Supported by the UN World Food Programme (WFP) and UN Children’s Fund (UNICEF), the Congregation of the Brothers of Saint Joseph’s Workers trains the women in various trades, in particular the hand manufacture of soap, in a village on the Equator, hundreds of miles up the Congo river from Kinshasa, the DRC capital, and near the spot where 19th century British explorer Henry Morton Stanley placed a large ‘Equator Stone’ near the river bank.

Financed by the UN Mission in DRC (MONUC) for little more than $8,000 within the framework of its Quick Impact Projects (QIPs), 5,639 families will benefit from the centre in Iyonda village, 12 kilometres from the Equateur provincial capital Mbandaka, in a region that has suffered heavily from neglect and the now-ended civil war.

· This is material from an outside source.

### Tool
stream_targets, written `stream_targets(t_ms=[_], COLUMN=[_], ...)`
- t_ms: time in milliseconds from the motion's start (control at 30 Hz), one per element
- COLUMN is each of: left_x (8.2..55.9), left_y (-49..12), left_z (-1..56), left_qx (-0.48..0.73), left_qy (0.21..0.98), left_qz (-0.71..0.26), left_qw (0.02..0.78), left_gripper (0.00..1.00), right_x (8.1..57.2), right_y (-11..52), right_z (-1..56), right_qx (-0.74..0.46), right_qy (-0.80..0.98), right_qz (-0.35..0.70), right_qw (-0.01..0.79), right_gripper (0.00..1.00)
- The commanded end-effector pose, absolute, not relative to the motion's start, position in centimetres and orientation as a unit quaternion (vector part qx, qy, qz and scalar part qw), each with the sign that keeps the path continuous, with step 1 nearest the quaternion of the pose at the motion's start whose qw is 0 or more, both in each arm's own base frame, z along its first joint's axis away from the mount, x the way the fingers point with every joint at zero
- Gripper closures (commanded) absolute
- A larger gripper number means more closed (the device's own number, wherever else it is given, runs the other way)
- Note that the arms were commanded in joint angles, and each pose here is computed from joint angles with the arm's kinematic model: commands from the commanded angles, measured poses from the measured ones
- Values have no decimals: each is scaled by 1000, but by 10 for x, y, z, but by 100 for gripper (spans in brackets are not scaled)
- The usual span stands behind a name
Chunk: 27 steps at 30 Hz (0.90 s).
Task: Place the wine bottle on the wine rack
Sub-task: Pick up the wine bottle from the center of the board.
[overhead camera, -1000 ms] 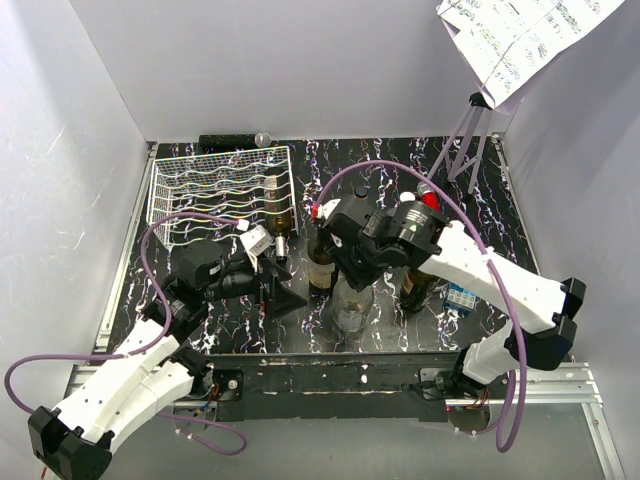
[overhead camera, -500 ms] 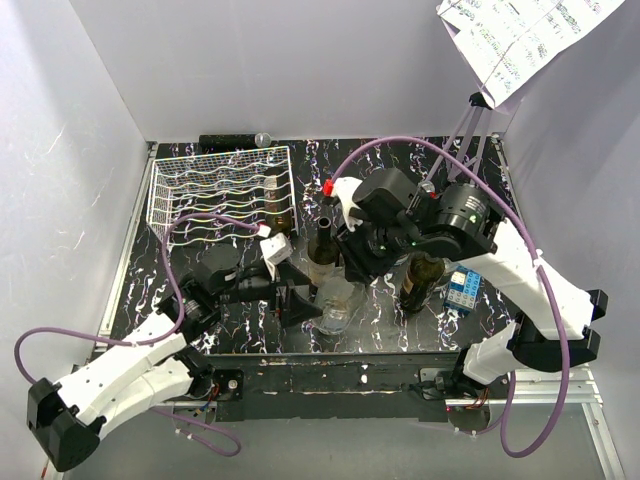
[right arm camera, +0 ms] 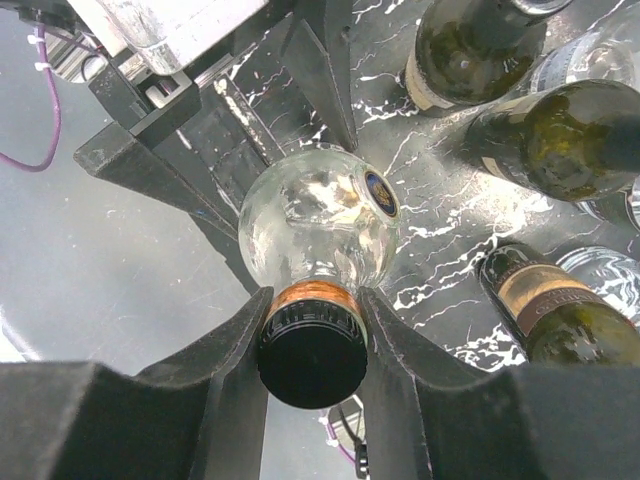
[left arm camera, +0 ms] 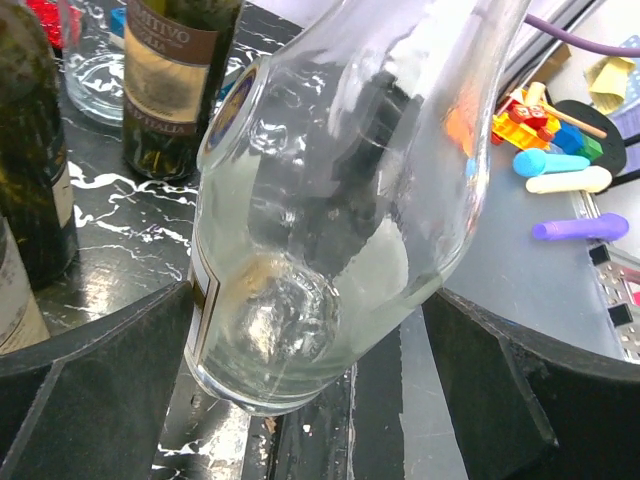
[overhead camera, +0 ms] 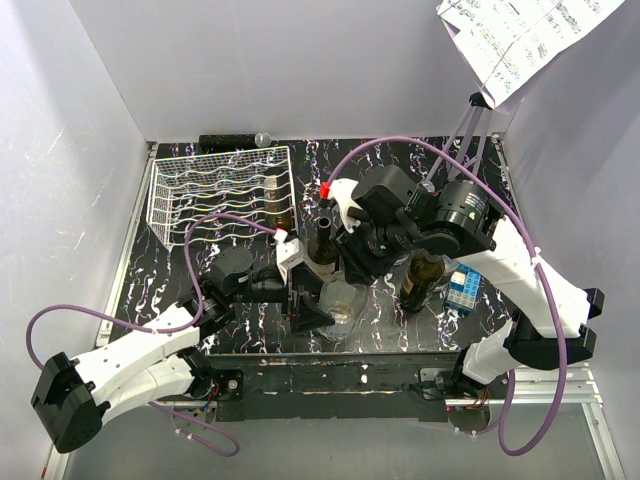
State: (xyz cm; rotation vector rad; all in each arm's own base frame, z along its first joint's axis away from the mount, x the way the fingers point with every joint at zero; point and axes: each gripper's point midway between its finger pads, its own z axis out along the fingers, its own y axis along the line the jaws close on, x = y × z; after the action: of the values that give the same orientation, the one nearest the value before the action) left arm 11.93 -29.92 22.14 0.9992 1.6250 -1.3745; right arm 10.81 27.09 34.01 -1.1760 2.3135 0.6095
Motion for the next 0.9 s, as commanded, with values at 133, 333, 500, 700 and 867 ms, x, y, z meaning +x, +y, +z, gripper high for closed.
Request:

The centre has fields of soya and other beans, which make it possible for the women to compensate for the lack of protein in their children’s diet.

QIPs are widely viewed as being among the most effective tools used by UN missions around the world to help local communities at ground level and at low cost, from repairing leaking roofs in schools in Georgia to opening a vocational centre in Liberia to refurbishing sanitation facilities in Burundi.

“The MONUC QIP project is not only fast, but it has a visible impact,” the temporary governor of Equateur province said at the inauguration of the centre earlier this week, noting that it would contribute to reducing poverty and aiding development in the province.

The head of MONUC Mbandaka called for the “good use” of this investment because “used better, it will give to the recipients a new chance in life.” He pointed out the very detailed attention that MONUC always gave to maternal and infant health.